—Non, tu sais! faudra trouver quelqu’un d’autre pour être trésorier, c’est trop embêtant et dangereux: je ne me suis déjà pas battu hier soir et aujourd’hui je suis puni....!
—Moi aussi, fit Lebrac pour le consoler, je suis en retenue.
—Oui, mais hier au soir, en as-tu, oui z’ou non, foutu des «gnons» et des cailloux et des coups de trique!
—Ça ne fait rien, va, le soir on te remplacera de temps en temps pour que tu puisses te battre aussi.
—Si je savais, je cacherais les boutons maintenant pour ne pas avoir à les emporter ce soir chez nous.
—Si quelqu’un te voyait, par exemple le père Gugu à travers les planches de sa grange et puis qu’il vienne nous les chiper ou le dire au maître, nous serions de beaux cocos, après.
—Mais non! tu ne risques rien, Tintin, reprirent en chœur les autres camarades pour le consoler, le rassurer et l’engager à conserver par devers soi ce capital de guerre, source à la fois d’ennuis et de confiance, de vicissitudes et d’orgueil.

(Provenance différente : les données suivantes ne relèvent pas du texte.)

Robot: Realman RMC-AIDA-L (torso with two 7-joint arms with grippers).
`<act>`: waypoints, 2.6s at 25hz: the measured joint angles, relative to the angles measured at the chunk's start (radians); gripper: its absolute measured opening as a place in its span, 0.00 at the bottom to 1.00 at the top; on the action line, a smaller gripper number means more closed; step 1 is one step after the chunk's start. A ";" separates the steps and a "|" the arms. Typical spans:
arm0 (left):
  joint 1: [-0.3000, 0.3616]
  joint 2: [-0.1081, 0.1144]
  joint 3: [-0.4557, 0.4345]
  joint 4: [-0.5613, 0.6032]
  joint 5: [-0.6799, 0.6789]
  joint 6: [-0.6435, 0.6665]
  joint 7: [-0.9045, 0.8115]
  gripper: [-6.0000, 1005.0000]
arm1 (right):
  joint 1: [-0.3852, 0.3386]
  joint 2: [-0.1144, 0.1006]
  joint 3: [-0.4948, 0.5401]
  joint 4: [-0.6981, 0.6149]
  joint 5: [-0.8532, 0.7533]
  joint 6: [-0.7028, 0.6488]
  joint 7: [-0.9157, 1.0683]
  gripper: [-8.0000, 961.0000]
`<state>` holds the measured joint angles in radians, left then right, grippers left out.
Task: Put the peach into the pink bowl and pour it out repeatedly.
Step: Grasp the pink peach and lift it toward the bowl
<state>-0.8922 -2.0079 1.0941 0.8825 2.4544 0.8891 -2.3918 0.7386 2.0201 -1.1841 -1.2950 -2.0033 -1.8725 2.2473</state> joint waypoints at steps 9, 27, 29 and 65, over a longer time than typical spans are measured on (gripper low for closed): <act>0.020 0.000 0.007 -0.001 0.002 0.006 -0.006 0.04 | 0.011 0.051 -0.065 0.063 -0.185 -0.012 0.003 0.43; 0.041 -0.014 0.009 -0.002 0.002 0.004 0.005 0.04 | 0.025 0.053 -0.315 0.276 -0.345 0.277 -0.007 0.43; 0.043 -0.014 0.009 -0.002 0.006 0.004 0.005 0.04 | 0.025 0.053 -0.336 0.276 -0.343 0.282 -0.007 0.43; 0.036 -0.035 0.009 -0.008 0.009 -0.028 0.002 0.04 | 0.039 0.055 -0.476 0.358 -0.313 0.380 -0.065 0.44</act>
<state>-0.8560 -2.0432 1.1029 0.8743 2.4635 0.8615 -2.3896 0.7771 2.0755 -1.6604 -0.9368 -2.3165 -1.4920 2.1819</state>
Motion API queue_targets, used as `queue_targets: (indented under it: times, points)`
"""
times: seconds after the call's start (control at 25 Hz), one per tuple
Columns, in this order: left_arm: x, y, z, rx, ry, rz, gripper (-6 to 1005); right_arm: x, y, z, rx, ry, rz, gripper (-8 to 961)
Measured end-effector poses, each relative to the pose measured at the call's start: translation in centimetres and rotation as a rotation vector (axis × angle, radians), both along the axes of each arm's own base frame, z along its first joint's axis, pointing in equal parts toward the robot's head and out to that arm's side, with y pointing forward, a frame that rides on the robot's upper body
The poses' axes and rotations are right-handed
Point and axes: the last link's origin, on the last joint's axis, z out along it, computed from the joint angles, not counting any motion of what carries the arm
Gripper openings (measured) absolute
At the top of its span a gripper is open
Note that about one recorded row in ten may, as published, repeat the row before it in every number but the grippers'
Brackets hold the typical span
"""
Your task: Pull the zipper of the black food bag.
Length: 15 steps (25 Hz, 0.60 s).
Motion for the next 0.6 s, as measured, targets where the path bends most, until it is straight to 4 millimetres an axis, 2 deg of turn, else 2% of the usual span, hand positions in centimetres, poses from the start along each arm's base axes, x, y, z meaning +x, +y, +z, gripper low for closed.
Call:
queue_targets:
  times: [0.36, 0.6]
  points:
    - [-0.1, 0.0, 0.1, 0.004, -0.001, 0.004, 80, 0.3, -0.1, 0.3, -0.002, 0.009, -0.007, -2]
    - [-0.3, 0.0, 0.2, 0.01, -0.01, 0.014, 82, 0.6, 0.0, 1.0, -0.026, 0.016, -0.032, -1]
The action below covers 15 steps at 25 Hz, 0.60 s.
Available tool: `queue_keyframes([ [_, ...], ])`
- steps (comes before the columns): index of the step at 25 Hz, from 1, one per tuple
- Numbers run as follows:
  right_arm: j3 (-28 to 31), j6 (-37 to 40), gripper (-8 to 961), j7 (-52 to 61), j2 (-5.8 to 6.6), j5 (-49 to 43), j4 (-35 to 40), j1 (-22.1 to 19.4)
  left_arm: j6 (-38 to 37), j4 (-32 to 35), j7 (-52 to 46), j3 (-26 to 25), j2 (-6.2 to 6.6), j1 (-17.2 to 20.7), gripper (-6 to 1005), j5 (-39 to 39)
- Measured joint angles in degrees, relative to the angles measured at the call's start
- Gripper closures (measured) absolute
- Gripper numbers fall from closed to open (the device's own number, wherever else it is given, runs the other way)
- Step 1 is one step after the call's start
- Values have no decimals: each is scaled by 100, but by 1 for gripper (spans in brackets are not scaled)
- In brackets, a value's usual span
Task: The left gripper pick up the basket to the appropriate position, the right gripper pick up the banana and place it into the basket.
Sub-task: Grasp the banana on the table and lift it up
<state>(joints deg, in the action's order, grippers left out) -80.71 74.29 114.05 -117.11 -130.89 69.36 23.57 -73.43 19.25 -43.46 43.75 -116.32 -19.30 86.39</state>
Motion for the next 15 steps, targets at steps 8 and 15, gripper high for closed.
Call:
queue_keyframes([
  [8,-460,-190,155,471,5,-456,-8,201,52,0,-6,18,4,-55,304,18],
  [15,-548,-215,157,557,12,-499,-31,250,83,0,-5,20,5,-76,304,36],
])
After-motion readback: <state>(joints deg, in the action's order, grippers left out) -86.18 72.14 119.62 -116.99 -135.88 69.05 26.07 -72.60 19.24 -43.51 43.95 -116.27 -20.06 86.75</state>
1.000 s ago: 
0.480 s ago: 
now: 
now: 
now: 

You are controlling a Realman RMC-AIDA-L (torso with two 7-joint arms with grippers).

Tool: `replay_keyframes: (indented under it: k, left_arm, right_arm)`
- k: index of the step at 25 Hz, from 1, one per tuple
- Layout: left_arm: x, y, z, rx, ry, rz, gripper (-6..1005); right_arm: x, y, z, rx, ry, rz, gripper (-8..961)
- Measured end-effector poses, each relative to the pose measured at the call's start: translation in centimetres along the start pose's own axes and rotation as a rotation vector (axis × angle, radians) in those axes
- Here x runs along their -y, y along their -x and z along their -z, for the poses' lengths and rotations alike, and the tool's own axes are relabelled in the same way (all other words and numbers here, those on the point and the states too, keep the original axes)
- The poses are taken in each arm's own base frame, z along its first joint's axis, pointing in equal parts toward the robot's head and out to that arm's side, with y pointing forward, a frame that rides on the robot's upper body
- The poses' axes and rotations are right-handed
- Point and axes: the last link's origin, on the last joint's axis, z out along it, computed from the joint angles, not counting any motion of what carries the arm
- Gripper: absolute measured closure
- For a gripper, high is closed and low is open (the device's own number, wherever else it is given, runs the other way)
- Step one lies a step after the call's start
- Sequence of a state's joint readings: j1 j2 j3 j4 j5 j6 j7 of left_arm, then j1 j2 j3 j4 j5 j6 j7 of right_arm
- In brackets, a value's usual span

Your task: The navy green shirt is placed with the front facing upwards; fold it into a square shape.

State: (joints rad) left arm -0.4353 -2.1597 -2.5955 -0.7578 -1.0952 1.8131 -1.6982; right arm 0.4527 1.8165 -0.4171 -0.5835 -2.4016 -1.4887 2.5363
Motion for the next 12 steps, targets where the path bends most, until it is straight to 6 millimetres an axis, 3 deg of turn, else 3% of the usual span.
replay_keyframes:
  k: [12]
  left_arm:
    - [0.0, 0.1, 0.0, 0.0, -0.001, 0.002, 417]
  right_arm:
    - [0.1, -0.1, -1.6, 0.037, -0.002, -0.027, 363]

La dernière heure d’école fut triste, la fin de la récréation sombra dans l’immobilité et le demi-silence semé de colloques mystérieux et de conférences à voix basse qui intriguèrent le maître. C’était une journée perdue, la perspective des retenues ayant tari net leur enthousiasme juvénile et apaisé leur soif de mouvement.
—Qu’est-ce qu’on pourrait bien faire ce soir? se demandèrent ceux du village, après que Gambette et les deux Gibus, désemparés, se furent retirés dans leurs foyers, l’un sur la Côte et les autres au Vernois.
Camus proposa une partie de billes, car on ne voulait pas jouer aux barres, ce semblant de guerre paraissant si fade après les peignées de la Saute.